Kappa16, quand l’autiste n’est pas celui qu’on croit
Je m’intéresse depuis longtemps au thème de l’altérité mécanique, et plus généralement à l’altérité tout court, deux préoccupations fondatrices de la science-fiction et de la fantasy. C’est aussi le cœur de mon métier, au final : soigner, c’est soigner l’autre, et soigner de façon humaniste c’est tenter de percevoir cet autre tel qu’il est réellement. Malgré les différences, malgré parfois les incompréhensions et les divergences de valeurs. Malgré même certaines pathologies obérant l’entrée en relation, telles que l’autisme.
Aussi, un roman comme Kappa16, de Neil Jomunsi, mettant en scène un robot et un garçon autiste avait de grandes chances de se retrouver entre mes mains et sous mes yeux.
Enoch est un robot domestique de modèle Kappa16 d’occasion. Il a pour mission de prendre soin de Saul, un garçon autiste, dont la pathologie a bouleversé toute la famille. Il s’acquitte de sa tâche avec la fiabilité que l’on connaît à ses semblables. Jusqu’au jour où un terrible événement change son existence, mais aussi celle de la famille de Saul. Et Enoch doit fuir.

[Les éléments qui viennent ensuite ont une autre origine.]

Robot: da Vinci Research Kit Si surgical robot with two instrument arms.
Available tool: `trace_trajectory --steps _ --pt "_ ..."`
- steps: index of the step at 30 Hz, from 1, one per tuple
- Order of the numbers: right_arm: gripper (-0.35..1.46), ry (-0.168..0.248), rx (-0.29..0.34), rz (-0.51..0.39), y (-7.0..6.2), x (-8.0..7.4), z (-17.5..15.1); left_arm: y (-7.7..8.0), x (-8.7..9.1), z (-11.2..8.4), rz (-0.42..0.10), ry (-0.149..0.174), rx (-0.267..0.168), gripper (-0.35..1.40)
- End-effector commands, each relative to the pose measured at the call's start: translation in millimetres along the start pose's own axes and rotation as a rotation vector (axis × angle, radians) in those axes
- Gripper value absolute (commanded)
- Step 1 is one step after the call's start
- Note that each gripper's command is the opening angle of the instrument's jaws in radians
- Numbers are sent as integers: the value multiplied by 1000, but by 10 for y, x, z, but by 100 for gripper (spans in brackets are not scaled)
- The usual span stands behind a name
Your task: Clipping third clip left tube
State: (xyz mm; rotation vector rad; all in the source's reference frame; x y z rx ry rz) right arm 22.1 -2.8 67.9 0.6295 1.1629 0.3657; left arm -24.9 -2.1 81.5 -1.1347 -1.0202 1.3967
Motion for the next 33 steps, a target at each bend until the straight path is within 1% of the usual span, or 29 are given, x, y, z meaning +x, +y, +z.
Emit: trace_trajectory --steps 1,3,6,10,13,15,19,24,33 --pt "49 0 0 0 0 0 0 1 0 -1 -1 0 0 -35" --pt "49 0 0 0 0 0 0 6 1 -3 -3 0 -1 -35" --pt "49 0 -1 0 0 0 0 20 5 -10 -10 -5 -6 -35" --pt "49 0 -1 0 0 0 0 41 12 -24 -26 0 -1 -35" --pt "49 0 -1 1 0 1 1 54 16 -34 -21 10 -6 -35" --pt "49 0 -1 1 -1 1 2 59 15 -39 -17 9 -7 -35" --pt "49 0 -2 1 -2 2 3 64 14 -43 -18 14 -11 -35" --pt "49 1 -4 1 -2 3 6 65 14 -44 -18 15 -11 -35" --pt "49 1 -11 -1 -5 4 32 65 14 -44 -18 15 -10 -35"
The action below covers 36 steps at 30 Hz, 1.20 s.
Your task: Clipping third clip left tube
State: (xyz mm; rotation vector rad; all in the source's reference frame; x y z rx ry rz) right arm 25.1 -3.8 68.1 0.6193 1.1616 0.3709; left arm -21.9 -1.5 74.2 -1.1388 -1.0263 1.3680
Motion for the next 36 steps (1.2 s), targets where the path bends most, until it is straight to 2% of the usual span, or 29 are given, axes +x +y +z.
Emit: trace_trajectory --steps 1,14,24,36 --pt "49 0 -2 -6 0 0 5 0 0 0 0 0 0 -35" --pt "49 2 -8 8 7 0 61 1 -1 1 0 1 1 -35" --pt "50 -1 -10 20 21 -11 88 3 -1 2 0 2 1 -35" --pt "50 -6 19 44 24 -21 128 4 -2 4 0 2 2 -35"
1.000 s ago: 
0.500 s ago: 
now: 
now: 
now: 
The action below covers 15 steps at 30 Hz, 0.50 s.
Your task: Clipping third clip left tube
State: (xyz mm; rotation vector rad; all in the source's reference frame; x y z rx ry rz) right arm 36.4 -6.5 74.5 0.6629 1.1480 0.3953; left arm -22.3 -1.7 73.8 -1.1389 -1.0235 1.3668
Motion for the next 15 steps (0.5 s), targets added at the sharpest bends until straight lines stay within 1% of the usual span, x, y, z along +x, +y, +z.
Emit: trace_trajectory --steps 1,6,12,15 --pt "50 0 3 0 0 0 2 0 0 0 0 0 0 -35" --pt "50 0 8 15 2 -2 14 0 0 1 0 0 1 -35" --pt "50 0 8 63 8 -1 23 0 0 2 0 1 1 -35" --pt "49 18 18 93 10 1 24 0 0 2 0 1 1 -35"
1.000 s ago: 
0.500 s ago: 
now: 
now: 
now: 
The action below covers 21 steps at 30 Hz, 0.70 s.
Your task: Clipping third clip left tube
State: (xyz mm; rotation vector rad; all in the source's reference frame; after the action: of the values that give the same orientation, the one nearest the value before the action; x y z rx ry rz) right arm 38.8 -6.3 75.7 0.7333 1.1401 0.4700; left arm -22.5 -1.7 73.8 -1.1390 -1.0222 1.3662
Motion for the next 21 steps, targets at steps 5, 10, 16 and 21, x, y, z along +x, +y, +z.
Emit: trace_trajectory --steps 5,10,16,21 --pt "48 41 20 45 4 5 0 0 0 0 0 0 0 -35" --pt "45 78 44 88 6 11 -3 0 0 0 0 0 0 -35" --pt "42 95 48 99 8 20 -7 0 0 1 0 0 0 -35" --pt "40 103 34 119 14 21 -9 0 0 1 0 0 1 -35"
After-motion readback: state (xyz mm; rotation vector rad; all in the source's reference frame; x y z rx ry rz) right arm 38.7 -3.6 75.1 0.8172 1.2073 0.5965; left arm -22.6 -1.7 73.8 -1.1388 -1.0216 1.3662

Sur la forme, Kappa16 relève d’une véritable recherche. Puisque le narrateur est le robot lui-même, puisque toute l’histoire est présentée de son point de vue, la syntaxe informatique qui caractérise le monologue intérieur d’Enoch parvient à poser une atmosphère sans toutefois gâcher ni la compréhension ni la fluidité du texte. Au contraire, elle permet de percevoir l’altérité du programme, de l’I.A., puisque c’en est une, finalement (Enoch a conscience de lui-même). Le choix est même pertinent quant à ce qu’il dit du robot, mais aussi ce qu’il dit ou ne dit pas, justement, de l’humain. C’est aussi un point de départ vers une réflexion plus vaste, et c’est ce qui rend l’ouvrage vraiment réussi.

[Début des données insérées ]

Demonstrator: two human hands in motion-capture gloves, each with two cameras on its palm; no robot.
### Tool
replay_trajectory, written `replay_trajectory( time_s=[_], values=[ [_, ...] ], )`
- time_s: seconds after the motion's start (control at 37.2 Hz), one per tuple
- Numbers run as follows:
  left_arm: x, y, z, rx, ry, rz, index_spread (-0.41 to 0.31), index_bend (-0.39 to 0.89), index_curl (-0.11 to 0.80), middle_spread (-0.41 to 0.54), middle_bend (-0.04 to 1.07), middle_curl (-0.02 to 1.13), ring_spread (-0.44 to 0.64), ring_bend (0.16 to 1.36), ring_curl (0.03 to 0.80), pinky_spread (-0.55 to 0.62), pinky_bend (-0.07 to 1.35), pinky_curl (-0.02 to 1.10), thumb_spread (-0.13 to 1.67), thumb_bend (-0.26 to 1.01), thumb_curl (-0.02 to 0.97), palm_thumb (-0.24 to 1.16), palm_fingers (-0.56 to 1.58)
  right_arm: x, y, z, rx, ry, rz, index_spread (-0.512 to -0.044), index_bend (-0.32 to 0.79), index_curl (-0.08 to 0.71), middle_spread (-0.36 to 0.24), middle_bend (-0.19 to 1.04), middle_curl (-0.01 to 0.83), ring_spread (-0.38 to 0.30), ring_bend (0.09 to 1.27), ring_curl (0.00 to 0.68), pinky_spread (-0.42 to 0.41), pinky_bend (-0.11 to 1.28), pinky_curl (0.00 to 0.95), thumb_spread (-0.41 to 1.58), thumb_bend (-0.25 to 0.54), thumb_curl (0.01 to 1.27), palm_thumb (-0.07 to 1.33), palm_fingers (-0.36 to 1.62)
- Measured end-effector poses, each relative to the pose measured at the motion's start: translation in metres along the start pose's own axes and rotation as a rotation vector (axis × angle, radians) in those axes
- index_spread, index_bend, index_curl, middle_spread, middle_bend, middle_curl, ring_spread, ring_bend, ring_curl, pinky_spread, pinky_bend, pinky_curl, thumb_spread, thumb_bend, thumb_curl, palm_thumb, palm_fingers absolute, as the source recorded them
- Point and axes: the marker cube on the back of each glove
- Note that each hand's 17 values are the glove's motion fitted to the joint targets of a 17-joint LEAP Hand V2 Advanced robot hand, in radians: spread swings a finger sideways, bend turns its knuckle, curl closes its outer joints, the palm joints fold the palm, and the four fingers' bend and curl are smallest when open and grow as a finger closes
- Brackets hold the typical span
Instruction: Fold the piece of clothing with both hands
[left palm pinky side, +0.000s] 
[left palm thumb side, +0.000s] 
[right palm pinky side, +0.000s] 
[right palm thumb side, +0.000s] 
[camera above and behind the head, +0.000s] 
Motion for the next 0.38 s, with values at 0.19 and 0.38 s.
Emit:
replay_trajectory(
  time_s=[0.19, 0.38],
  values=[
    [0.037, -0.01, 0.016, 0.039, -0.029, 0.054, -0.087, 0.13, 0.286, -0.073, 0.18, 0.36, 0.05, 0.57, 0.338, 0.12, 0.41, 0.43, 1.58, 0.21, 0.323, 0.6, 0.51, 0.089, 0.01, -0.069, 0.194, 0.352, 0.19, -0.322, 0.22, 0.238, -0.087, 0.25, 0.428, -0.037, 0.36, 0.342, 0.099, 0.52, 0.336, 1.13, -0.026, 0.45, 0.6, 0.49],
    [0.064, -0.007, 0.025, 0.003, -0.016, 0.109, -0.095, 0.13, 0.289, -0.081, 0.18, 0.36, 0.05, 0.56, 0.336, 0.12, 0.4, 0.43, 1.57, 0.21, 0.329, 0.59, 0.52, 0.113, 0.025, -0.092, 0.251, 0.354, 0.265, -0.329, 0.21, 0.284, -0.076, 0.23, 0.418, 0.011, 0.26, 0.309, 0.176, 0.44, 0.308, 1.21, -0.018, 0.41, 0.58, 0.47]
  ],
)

L’autisme est une pathologie complexe et très difficile à vivre, car elle touche la relation même que l’on peut avoir avec ceux qui en sont atteints. Ils ne peuvent pas aussi facilement que nous comprendre les codes qui régissent les relations avec les autres et sont empêchés de nouer un contact avec leurs semblables sans une prise en charge patiente, adaptée, douce, qui leur permet dans le meilleur des cas de s’ouvrir et de comprendre notre monde. Les ouvrages médicaux parleront mieux que moi des causes, du diagnostic extrêmement difficile, des traitements psychologiques, des progrès lents et de l’épuisement qui guettent souvent les parents de ces enfants qui sont comme « enfermés en eux-mêmes ». Ce n’est pas véritablement le propos ici.

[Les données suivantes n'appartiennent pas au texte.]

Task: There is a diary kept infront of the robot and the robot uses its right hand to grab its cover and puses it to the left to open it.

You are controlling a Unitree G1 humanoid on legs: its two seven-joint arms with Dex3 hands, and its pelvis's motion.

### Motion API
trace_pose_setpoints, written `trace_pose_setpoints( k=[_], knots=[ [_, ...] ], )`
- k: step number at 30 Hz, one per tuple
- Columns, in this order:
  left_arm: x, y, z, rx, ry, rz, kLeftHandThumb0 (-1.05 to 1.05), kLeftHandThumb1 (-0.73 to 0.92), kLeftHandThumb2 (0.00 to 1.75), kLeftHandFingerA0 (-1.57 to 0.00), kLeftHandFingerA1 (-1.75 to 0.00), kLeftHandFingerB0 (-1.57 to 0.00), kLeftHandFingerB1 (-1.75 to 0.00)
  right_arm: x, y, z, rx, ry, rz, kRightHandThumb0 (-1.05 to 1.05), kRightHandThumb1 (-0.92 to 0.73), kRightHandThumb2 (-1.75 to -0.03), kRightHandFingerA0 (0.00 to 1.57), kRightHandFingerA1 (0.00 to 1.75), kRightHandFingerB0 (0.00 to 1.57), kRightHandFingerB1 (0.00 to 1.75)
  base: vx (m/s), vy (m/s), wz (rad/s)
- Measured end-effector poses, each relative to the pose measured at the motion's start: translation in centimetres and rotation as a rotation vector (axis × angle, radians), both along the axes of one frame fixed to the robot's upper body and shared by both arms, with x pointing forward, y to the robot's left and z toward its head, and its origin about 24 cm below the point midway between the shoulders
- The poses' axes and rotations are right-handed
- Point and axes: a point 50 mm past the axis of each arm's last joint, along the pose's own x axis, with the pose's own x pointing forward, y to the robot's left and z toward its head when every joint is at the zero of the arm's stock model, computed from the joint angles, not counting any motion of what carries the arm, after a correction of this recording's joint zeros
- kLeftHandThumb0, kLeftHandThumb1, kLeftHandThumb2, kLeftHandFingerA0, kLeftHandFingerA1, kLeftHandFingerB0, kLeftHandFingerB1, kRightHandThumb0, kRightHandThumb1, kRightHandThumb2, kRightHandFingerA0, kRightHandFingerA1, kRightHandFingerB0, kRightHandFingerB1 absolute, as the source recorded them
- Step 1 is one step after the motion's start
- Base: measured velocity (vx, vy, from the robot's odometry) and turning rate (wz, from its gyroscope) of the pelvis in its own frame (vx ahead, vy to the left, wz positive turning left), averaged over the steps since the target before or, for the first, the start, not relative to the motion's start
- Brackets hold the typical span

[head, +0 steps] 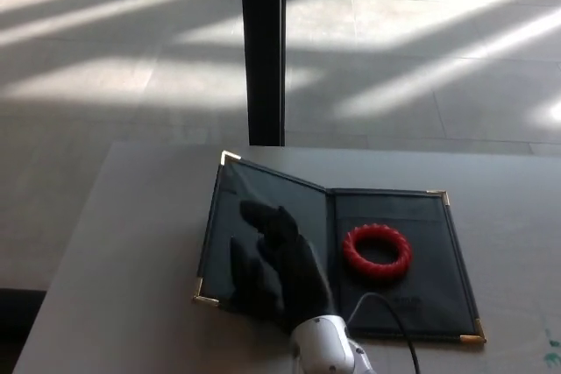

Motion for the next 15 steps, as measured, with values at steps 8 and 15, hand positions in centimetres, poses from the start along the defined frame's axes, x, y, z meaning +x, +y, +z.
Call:
trace_pose_setpoints(
  k=[8, 15],
  knots=[
    [0.7, 0.3, 0.7, 0.011, -0.001, -0.007, -1.05, 0.76, 1.63, -0.55, -1.35, -0.15, -1.07, -0.2, 0.2, -0.7, -0.077, -0.007, 0.045, -0.30, -0.69, -1.24, 0.20, 0.64, 0.15, 0.58, 0.00, 0.000, 0.00],
    [1.1, 0.1, 0.8, 0.025, 0.009, -0.039, -1.05, 0.86, 1.68, -0.48, -1.32, -0.12, -1.07, 0.0, 0.1, -1.0, -0.156, -0.025, 0.080, -0.30, -0.68, -1.24, 0.17, 0.62, 0.13, 0.57, 0.00, 0.000, 0.00]
  ],
)
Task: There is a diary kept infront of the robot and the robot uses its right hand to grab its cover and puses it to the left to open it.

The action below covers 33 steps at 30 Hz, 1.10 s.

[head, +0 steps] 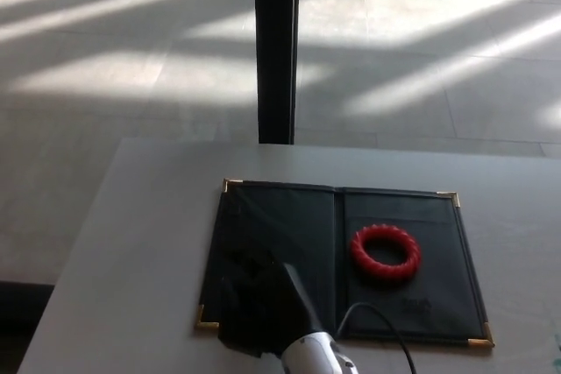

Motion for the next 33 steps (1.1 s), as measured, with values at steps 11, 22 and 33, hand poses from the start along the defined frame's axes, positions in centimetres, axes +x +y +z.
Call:
trace_pose_setpoints(
  k=[11, 22, 33],
  knots=[
    [0.1, 0.0, 0.1, 0.022, 0.017, -0.014, -1.05, 0.83, 1.66, -0.64, -1.41, -0.20, -1.11, 1.5, -1.6, 0.8, -0.013, 0.034, -0.044, -0.32, -0.67, -1.23, 0.06, 0.55, 0.05, 0.53, 0.00, 0.000, 0.00],
    [-0.8, 0.0, -0.6, 0.006, 0.029, 0.000, -1.05, 0.84, 1.67, -0.44, -1.29, 0.00, -1.00, 4.9, -8.4, 6.9, 0.298, -0.008, -0.284, -0.76, -0.91, -0.72, 0.39, 0.50, 0.25, 0.42, 0.00, 0.000, 0.00],
    [-1.2, 0.0, -0.8, -0.002, 0.033, 0.012, -1.05, 0.77, 1.63, -0.52, -1.32, -0.11, -1.01, 5.3, -19.0, 12.4, 0.509, -0.166, -0.505, -0.76, -0.92, -0.69, 0.37, 0.50, 0.27, 0.43, 0.00, 0.000, 0.00]
  ],
)
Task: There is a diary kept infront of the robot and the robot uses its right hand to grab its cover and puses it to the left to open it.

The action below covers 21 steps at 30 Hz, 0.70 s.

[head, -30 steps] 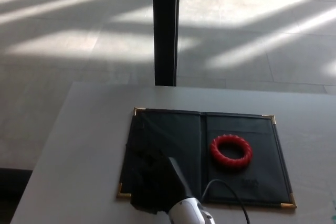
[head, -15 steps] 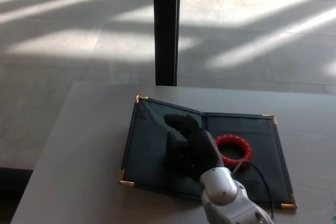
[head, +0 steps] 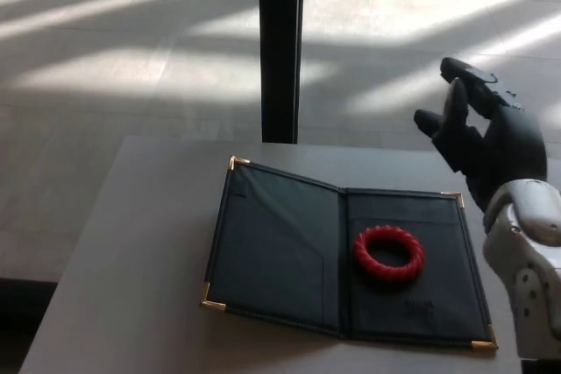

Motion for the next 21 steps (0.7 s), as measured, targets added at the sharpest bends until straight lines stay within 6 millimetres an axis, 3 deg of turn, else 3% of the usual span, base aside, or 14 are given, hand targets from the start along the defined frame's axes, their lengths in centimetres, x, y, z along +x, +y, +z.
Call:
trace_pose_setpoints(
  k=[2, 3, 5, 7, 9, 10, 11, 12, 13, 15, 16, 18, 19, 21],
  knots=[
    [0.0, 0.0, 0.0, -0.001, -0.001, 0.002, -1.05, 0.77, 1.63, -0.52, -1.32, -0.11, -1.01, -0.4, -2.2, 0.4, 0.023, -0.016, -0.057, -0.76, -0.92, -0.69, 0.37, 0.50, 0.27, 0.43, 0.00, 0.000, 0.00],
    [0.0, 0.0, 0.0, -0.002, -0.002, 0.003, -1.05, 0.78, 1.63, -0.53, -1.32, -0.03, -0.97, -0.7, -3.3, 0.6, 0.034, -0.021, -0.086, -0.74, -0.92, -0.69, 0.44, 0.51, 0.33, 0.44, 0.00, 0.000, 0.00],
    [-0.1, 0.0, 0.0, -0.003, -0.002, 0.005, -1.05, 0.79, 1.64, -0.52, -1.31, -0.03, -0.97, -1.4, -5.8, 0.8, 0.051, -0.033, -0.150, -0.71, -0.92, -0.73, 0.39, 0.52, 0.28, 0.45, 0.00, 0.000, 0.00],
    [-0.1, 0.0, 0.0, -0.003, -0.003, 0.007, -1.05, 0.78, 1.63, -0.51, -1.30, -0.08, -1.00, -2.3, -8.2, 0.6, 0.056, -0.030, -0.213, -0.80, -0.88, -0.68, 0.37, 0.53, 0.26, 0.44, 0.00, 0.000, 0.00],
    [-0.3, 0.1, -0.1, -0.005, 0.000, 0.011, -1.05, 0.80, 1.65, -0.59, -1.36, -0.12, -1.03, -3.7, -11.1, 0.0, 0.057, -0.016, -0.290, -0.82, -0.86, -0.71, 0.42, 0.56, 0.30, 0.49, 0.00, 0.000, 0.00],
    [-0.4, 0.1, -0.1, -0.005, 0.001, 0.013, -1.05, 0.83, 1.67, -0.57, -1.35, -0.11, -1.02, -4.5, -12.5, -0.3, 0.057, -0.008, -0.327, -0.80, -0.70, -1.06, 0.43, 0.64, 0.36, 0.60, 0.00, 0.000, 0.00],
    [-0.4, 0.1, -0.2, -0.006, 0.002, 0.014, -1.05, 0.84, 1.67, -0.57, -1.34, -0.14, -1.03, -5.2, -13.6, -0.5, 0.056, -0.002, -0.360, -0.82, -0.90, -0.67, 0.52, 0.63, 0.42, 0.57, 0.00, 0.000, 0.00],
    [-0.5, 0.1, -0.2, -0.006, 0.005, 0.016, -1.05, 0.78, 1.63, -0.50, -1.30, -0.06, -0.99, -6.1, -14.9, -0.8, 0.055, 0.008, -0.400, -0.83, -0.89, -0.67, 0.56, 0.67, 0.46, 0.60, 0.00, 0.000, 0.00],
    [-0.7, 0.2, -0.3, -0.007, 0.007, 0.018, -1.05, 0.78, 1.64, -0.58, -1.34, -0.13, -1.03, -7.1, -16.2, -1.1, 0.054, 0.018, -0.439, -0.85, -0.87, -0.66, 0.60, 0.65, 0.50, 0.60, 0.00, 0.000, 0.00],
    [-0.8, 0.2, -0.4, -0.008, 0.010, 0.022, -1.05, 0.80, 1.65, -0.58, -1.35, -0.12, -1.03, -8.6, -18.1, -1.5, 0.055, 0.033, -0.497, -0.88, -0.86, -0.66, 0.58, 0.66, 0.49, 0.61, 0.00, 0.000, 0.00],
    [-1.0, 0.3, -0.4, -0.008, 0.013, 0.025, -1.05, 0.81, 1.65, -0.66, -1.40, -0.15, -1.05, -9.7, -19.4, -1.8, 0.058, 0.042, -0.539, -0.90, -0.85, -0.66, 0.60, 0.65, 0.50, 0.62, 0.00, 0.000, 0.00],
    [-1.2, 0.3, -0.5, -0.009, 0.015, 0.028, -1.05, 0.80, 1.65, -0.63, -1.38, -0.11, -1.03, -11.3, -21.2, -2.3, 0.065, 0.062, -0.598, -0.93, -0.85, -0.65, 0.60, 0.64, 0.51, 0.62, 0.00, 0.000, 0.00],
    [-1.2, 0.3, -0.5, -0.010, 0.016, 0.030, -1.05, 0.80, 1.65, -0.61, -1.37, -0.08, -1.00, -12.2, -22.1, -2.7, 0.073, 0.073, -0.631, -0.90, -0.63, -1.08, 0.59, 0.69, 0.50, 0.67, 0.00, 0.000, 0.00],
    [-1.4, 0.4, -0.6, -0.012, 0.017, 0.036, -1.05, 0.82, 1.66, -0.55, -1.34, 0.00, -0.96, -14.3, -23.8, -3.4, 0.097, 0.095, -0.700, -0.89, -0.67, -1.09, 0.50, 0.70, 0.43, 0.69, 0.00, 0.000, 0.00]
  ],
)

L’important pour comprendre Kappa16 et la réflexion qu’il peut faire naître, c’est de saisir que l’enfant autiste est un être humain qui peut sembler différent à ses semblables au point d’en paraître « extraterrestre » comme on dit dans le langage courant. Il peut ne pas percevoir vos intentions. Ne pas parvenir à saisir qu’un sourire est une invitation, ne pas contrôler ses émotions, se mettre à avoir peur lorsqu’un bruit le gêne, terrorisé par l’irruption dans son monde d’un élément perturbateur. Il peut se mettre à crier ou à rire et changer très rapidement d’humeur, ou au contraire rester indifférent, totalement étranger à ce qui se passe autour de lui. Ses réactions sont incompréhensibles et intenses.
Le parallèle avec le robot qui apprend à devenir humain est tout trouvé… mais encore fallait-il le faire.
L’I.A. plus humaine qu’un humain ?
On a l’habitude de présenter des I.A. froidement inhumaines, comme vous pourrez le lire ici dans mes précédentes divagations. On fait même le détestable contresens de présenter l’intellect comme une négation des émotions, comme j’ai pu en discuter ici avec une neuropsychologue.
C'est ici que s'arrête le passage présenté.